» What is being asked: Everything in the listing below needs to be retyped exactly.

» Source material:
%%

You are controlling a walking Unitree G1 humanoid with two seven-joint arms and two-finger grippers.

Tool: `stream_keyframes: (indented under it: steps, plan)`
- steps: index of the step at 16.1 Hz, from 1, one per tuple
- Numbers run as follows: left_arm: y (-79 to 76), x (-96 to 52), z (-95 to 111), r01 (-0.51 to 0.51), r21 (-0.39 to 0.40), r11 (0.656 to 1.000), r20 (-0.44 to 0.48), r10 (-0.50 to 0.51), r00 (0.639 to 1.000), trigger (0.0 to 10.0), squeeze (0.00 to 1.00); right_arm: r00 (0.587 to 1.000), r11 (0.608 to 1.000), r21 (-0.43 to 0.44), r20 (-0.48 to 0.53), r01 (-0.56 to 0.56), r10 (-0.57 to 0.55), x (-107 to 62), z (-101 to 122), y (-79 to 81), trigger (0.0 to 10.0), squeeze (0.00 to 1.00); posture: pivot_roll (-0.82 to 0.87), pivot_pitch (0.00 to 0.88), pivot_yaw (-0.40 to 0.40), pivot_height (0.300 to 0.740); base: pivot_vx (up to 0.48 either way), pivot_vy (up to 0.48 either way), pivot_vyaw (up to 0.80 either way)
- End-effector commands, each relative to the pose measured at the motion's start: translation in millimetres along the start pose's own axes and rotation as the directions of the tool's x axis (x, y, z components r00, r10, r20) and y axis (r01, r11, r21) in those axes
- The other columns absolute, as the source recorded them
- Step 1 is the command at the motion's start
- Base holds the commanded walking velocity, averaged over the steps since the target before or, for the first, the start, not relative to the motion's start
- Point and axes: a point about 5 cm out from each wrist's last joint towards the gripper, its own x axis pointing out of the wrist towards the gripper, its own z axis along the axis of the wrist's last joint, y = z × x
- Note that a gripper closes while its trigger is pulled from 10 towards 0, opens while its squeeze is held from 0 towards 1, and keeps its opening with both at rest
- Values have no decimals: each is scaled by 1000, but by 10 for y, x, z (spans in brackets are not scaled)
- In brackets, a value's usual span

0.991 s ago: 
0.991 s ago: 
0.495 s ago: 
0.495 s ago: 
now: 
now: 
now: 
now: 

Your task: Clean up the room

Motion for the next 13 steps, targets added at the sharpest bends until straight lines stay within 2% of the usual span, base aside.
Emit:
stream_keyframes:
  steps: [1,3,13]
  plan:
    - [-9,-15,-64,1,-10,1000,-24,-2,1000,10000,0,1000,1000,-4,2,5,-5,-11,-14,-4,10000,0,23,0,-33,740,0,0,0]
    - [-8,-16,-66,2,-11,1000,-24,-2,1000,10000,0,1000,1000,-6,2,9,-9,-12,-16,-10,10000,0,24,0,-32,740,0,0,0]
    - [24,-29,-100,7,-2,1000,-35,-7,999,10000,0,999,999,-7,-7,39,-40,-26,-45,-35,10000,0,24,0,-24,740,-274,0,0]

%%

» Result of the exercise:
You are controlling a walking Unitree G1 humanoid with two seven-joint arms and two-finger grippers.

Tool: `stream_keyframes: (indented under it: steps, plan)`
- steps: index of the step at 16.1 Hz, from 1, one per tuple
- Numbers run as follows: left_arm: y (-79 to 76), x (-96 to 52), z (-95 to 111), r01 (-0.51 to 0.51), r21 (-0.39 to 0.40), r11 (0.656 to 1.000), r20 (-0.44 to 0.48), r10 (-0.50 to 0.51), r00 (0.639 to 1.000), trigger (0.0 to 10.0), squeeze (0.00 to 1.00); right_arm: r00 (0.587 to 1.000), r11 (0.608 to 1.000), r21 (-0.43 to 0.44), r20 (-0.48 to 0.53), r01 (-0.56 to 0.56), r10 (-0.57 to 0.55), x (-107 to 62), z (-101 to 122), y (-79 to 81), trigger (0.0 to 10.0), squeeze (0.00 to 1.00); posture: pivot_roll (-0.82 to 0.87), pivot_pitch (0.00 to 0.88), pivot_yaw (-0.40 to 0.40), pivot_height (0.300 to 0.740); base: pivot_vx (up to 0.48 either way), pivot_vy (up to 0.48 either way), pivot_vyaw (up to 0.80 either way)
- End-effector commands, each relative to the pose measured at the motion's start: translation in millimetres along the start pose's own axes and rotation as the directions of the tool's x axis (x, y, z components r00, r10, r20) and y axis (r01, r11, r21) in those axes
- The other columns absolute, as the source recorded them
- Step 1 is the command at the motion's start
- Base holds the commanded walking velocity, averaged over the steps since the target before or, for the first, the start, not relative to the motion's start
- Point and axes: a point about 5 cm out from each wrist's last joint towards the gripper, its own x axis pointing out of the wrist towards the gripper, its own z axis along the axis of the wrist's last joint, y = z × x
- Note that a gripper closes while its trigger is pulled from 10 towards 0, opens while its squeeze is held from 0 towards 1, and keeps its opening with both at rest
- Values have no decimals: each is scaled by 1000, but by 10 for y, x, z (spans in brackets are not scaled)
- In brackets, a value's usual span

0.991 s ago: 
0.991 s ago: 
0.495 s ago: 
0.495 s ago: 
now: 
now: 
now: 
now: 

Your task: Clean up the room

Motion for the next 13 steps, targets added at the sharpest bends until straight lines stay within 2% of the usual span, base aside.
Emit:
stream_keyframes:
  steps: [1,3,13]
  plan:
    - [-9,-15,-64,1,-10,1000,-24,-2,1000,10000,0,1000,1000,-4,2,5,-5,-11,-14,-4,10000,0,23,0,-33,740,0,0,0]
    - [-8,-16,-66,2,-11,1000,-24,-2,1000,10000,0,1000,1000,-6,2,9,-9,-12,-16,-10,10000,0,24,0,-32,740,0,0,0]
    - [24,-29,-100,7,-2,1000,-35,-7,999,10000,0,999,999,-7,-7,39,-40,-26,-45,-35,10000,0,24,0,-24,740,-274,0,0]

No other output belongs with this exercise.